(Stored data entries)
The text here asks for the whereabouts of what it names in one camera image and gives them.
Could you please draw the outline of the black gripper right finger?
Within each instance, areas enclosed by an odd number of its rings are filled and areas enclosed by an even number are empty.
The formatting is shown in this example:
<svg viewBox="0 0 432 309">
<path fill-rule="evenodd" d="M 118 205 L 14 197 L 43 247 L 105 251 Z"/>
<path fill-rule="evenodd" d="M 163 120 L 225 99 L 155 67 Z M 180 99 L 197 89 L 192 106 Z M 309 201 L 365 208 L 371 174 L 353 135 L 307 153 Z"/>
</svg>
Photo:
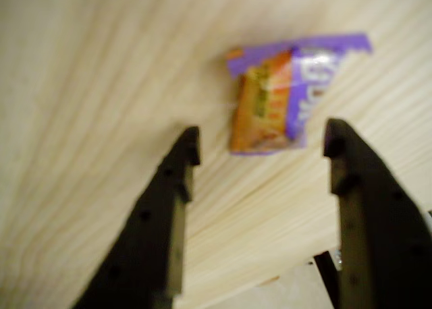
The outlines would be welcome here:
<svg viewBox="0 0 432 309">
<path fill-rule="evenodd" d="M 340 308 L 430 308 L 431 232 L 381 157 L 343 119 L 329 119 L 323 155 L 337 196 Z"/>
</svg>

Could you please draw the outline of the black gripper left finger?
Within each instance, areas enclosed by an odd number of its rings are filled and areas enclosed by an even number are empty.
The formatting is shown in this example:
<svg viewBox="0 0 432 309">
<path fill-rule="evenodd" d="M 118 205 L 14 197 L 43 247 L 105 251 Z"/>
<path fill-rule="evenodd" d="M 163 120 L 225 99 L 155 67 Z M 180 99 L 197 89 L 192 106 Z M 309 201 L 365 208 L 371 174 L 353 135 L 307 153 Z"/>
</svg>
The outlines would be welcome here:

* REQUIRED WORK *
In the copy, include every record exactly and no pictures at all.

* TASK RESULT *
The text here asks for the whereabouts of what it names in one camera image and gives them.
Could you please draw the outline of the black gripper right finger?
Within each instance, areas enclosed by an odd number of its rings are filled and areas enclosed by an even number are empty.
The formatting is shown in this example:
<svg viewBox="0 0 432 309">
<path fill-rule="evenodd" d="M 118 205 L 14 197 L 43 247 L 105 251 Z"/>
<path fill-rule="evenodd" d="M 163 120 L 225 99 L 155 67 Z M 180 99 L 197 89 L 192 106 Z M 309 201 L 365 208 L 371 174 L 353 135 L 307 153 Z"/>
</svg>
Photo:
The outlines would be welcome here:
<svg viewBox="0 0 432 309">
<path fill-rule="evenodd" d="M 340 308 L 430 308 L 431 232 L 381 157 L 343 119 L 329 119 L 323 155 L 337 196 Z"/>
</svg>

Could you please draw the outline of the black gripper left finger?
Within each instance, areas enclosed by an odd number of its rings are filled and areas enclosed by an even number are empty.
The formatting is shown in this example:
<svg viewBox="0 0 432 309">
<path fill-rule="evenodd" d="M 118 205 L 14 197 L 43 247 L 105 251 Z"/>
<path fill-rule="evenodd" d="M 163 120 L 225 99 L 155 67 Z M 180 99 L 197 89 L 192 106 Z M 309 201 L 365 208 L 371 174 L 353 135 L 307 153 Z"/>
</svg>
The outlines would be welcome here:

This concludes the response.